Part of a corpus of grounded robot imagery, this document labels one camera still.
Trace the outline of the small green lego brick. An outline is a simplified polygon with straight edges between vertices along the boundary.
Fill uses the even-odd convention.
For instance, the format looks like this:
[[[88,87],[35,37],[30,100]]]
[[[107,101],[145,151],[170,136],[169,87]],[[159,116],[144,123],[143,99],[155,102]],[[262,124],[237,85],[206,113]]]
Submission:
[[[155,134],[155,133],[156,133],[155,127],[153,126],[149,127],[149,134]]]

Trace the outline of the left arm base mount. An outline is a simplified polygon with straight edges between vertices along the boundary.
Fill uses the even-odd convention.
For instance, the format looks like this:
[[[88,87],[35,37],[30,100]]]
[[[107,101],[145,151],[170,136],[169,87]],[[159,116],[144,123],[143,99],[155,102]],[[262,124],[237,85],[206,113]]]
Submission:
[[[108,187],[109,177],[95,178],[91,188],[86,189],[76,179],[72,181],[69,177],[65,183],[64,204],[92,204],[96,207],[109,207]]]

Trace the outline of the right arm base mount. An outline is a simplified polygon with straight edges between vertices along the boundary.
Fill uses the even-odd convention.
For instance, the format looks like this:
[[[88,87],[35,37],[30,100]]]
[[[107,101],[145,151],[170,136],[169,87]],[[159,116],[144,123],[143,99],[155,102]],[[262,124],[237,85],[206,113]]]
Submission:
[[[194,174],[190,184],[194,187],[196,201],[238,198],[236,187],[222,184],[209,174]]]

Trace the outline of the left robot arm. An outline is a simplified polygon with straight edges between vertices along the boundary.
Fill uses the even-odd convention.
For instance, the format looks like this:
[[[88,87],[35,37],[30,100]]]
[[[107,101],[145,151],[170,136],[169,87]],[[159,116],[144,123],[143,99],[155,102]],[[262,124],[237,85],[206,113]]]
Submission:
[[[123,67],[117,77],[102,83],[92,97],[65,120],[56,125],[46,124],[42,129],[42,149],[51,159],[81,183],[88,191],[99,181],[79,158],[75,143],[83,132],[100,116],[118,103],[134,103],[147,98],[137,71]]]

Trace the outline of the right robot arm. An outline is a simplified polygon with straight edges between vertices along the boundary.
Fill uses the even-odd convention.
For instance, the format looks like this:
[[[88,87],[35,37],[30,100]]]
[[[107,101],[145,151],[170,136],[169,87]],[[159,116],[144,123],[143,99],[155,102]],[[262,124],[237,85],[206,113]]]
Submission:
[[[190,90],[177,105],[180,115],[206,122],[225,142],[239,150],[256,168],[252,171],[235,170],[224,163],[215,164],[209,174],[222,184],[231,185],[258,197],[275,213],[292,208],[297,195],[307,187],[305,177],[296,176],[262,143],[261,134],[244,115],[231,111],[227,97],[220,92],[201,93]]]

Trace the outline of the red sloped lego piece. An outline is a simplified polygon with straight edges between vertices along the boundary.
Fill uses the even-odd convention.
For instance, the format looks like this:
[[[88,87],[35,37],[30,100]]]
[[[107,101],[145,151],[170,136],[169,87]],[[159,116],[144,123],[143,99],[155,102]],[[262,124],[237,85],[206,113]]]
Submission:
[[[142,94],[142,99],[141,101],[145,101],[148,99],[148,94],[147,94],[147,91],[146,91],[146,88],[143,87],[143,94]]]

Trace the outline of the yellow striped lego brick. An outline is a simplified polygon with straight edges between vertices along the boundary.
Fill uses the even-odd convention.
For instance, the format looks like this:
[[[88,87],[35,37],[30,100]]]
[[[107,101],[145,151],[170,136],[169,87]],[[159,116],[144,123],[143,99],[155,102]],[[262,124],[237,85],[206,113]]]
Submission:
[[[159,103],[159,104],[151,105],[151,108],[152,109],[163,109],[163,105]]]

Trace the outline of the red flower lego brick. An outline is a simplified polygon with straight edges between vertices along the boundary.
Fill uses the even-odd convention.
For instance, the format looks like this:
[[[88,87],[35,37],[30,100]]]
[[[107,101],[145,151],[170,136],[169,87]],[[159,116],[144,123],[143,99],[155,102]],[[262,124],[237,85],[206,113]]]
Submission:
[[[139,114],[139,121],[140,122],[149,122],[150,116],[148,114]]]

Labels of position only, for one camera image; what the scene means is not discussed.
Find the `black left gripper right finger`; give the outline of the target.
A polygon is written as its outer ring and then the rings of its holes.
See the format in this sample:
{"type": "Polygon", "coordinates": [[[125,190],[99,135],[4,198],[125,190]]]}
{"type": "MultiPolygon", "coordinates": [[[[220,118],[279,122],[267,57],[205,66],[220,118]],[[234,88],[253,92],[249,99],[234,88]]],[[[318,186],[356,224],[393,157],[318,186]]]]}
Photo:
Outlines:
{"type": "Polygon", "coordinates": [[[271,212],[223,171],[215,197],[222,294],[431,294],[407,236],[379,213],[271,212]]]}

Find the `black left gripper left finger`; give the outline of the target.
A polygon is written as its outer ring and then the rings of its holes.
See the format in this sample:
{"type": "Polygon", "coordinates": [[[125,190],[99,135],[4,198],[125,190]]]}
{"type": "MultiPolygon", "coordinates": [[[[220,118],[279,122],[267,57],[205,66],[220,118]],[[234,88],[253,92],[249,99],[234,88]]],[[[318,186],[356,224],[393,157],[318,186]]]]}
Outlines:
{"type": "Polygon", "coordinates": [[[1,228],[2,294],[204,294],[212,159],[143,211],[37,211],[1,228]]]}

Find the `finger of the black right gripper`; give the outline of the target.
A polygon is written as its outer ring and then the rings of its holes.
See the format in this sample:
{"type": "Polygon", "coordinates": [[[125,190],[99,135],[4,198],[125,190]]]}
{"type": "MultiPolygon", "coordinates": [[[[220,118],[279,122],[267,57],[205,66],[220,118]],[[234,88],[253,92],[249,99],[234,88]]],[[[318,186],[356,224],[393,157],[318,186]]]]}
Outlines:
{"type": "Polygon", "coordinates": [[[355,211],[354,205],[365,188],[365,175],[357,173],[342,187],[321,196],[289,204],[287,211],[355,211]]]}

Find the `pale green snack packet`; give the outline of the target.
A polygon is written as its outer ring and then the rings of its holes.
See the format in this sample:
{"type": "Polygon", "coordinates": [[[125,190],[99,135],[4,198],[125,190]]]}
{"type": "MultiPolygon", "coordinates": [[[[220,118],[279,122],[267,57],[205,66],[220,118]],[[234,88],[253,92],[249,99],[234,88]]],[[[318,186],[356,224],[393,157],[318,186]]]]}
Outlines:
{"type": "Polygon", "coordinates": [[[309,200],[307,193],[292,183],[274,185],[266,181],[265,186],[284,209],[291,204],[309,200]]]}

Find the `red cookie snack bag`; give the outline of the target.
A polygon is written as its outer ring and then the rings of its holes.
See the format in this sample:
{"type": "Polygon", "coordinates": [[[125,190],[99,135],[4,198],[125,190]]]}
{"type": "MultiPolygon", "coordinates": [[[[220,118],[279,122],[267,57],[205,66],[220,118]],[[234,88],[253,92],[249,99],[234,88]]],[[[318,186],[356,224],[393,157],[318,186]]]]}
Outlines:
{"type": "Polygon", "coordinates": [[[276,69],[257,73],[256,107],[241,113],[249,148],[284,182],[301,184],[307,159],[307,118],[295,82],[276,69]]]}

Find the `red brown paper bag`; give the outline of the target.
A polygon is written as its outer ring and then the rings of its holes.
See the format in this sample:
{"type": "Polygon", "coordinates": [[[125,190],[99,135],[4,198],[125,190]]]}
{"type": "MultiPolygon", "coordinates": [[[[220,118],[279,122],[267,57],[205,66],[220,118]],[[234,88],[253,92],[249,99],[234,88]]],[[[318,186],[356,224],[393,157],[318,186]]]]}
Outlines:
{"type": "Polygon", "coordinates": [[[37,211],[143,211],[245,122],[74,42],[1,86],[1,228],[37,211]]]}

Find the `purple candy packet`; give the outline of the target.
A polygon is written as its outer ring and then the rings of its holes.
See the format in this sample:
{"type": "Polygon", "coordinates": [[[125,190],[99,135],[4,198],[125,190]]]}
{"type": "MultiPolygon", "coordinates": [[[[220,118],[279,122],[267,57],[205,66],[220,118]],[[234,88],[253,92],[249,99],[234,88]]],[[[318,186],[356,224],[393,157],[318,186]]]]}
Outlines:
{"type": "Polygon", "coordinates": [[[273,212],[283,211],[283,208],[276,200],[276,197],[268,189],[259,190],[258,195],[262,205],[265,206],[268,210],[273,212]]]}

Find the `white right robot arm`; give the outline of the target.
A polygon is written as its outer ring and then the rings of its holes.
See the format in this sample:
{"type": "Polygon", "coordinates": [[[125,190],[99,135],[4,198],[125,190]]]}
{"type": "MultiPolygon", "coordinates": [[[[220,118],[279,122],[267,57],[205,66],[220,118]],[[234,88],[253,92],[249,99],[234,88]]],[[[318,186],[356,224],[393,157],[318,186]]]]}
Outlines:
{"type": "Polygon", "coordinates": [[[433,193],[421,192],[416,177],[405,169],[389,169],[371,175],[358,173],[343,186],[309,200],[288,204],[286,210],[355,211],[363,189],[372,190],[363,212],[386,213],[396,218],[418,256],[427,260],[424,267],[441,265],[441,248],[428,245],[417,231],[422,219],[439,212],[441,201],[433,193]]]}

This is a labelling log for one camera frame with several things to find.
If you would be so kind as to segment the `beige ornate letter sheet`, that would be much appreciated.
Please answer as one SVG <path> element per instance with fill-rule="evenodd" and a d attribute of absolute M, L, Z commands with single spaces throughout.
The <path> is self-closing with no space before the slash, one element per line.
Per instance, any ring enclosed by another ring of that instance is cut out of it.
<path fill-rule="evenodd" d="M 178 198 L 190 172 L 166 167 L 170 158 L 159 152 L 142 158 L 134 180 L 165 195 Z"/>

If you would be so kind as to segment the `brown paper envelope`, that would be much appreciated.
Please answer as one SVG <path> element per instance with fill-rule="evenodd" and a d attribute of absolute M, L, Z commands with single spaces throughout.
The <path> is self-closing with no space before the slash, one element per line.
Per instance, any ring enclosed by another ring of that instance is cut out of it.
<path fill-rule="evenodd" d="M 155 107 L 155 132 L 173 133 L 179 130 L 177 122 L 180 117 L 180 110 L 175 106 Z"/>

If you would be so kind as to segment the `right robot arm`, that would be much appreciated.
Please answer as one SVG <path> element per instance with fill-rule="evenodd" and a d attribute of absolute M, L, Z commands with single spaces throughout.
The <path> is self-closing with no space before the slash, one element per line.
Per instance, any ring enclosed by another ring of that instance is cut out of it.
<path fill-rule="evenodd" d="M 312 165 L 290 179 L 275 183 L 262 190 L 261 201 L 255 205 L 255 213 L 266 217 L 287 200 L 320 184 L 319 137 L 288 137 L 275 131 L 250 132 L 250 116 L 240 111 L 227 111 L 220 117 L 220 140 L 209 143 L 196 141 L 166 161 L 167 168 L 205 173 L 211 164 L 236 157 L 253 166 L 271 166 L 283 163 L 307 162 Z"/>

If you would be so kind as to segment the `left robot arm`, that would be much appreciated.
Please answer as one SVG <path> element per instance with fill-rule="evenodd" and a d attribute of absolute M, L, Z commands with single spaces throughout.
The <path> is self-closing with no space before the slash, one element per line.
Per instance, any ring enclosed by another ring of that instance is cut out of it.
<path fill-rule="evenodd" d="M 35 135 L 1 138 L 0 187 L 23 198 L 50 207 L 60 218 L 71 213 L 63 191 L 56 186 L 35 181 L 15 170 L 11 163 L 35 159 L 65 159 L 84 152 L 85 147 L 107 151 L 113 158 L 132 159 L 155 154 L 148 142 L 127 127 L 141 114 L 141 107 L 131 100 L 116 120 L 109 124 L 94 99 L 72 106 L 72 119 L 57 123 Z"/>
####
Among the lines of the data above, find those with the word "would" and show them.

ANSWER TO THIS PROBLEM:
If you would be so kind as to segment the `beige ornate letter sheet`, that would be much appreciated.
If you would be so kind as to segment the `brown paper envelope`, that would be much appreciated.
If you would be so kind as to segment the `right robot arm`, that would be much appreciated.
If you would be so kind as to segment the `left robot arm`, that would be much appreciated.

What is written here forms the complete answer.